Als Madame Martine ihr ein Kleid aus blassem seegrünem Musselin zeigte, wusste Alex, dass sie dieses Kleid haben musste. Es hatte lange, durchscheinende Ärmel, die spitz zuliefen. Das tief ausgeschnittene Mieder war mit Rosenknospen und Blättern aus grünen, seidenen Liebesknoten verziert. Als Alex das Kleid anprobierte, passte es ihr wie angegossen. »Oh, es gibt mir das Gefühl, so sehr feminin zu sein, ich kann einfach nicht widerstehen!« Sie wählte einen cremefarbenen Kaschmirschal mit Fransen aus schwarzer Seide, wusste, dass Dottie ihn lieben würde.

Auf ihrem Weg zurück zum Berkeley Square genoss sie die Atmosphäre der Stadt und wollte nicht daran denken, was vor ihr lag.

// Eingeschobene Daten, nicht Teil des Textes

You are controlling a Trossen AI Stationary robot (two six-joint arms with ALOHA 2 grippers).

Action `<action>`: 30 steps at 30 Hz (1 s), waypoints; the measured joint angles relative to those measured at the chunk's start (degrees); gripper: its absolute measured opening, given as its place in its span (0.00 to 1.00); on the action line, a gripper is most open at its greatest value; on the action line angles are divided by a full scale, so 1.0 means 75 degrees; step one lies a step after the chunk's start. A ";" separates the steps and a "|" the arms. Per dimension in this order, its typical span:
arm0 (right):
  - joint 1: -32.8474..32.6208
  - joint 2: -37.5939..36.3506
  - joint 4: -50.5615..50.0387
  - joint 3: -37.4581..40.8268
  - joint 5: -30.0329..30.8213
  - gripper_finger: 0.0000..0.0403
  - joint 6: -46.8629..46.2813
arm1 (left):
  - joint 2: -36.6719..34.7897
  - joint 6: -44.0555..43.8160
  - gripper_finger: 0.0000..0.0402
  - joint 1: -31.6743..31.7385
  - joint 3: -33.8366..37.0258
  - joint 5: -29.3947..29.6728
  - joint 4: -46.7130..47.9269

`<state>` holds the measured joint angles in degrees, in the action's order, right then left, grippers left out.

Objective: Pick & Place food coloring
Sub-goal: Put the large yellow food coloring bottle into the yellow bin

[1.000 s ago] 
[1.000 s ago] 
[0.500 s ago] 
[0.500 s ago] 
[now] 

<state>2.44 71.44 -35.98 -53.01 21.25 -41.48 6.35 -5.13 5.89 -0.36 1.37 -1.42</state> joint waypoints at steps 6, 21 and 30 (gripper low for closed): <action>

Um sieben Uhr begann Alex sich auf ihren letzten Auftritt bei Champagner Charlie vorzubereiten. Zu ihrem Entsetzen fiel ihr fleischfarbenes Netzkleid, das sie schon so oft gewaschen hatte, auseinander. Zögernd gestand sie sich ein, dass sie wohl diesmal nackt auftreten musste. Sie war erleichtert, dass dies das letzte Mal war, und hoffte, dass Charlotte King nicht böse wäre, wenn sie erfuhr, dass Caprice nicht mehr zurückkommen würde. Sie musste zugeben, dass Mrs. King immer sehr großzügig mit ihr umgegangen war. Sie hatte ihr erlaubt, nach ihren Auftritten ihr privates Schlafzimmer zu benutzen, und hatte ihr die hundert Guineen immer nach oben gebracht, ehe Alex ging. Alex holte tief Luft, hob das Kinn und betrat Charlies Club. Nur noch drei Stunden, dann werde ich zurück sein am Berkeley Square, ohne dass jemand etwas von meinem Geheimnis ahnt!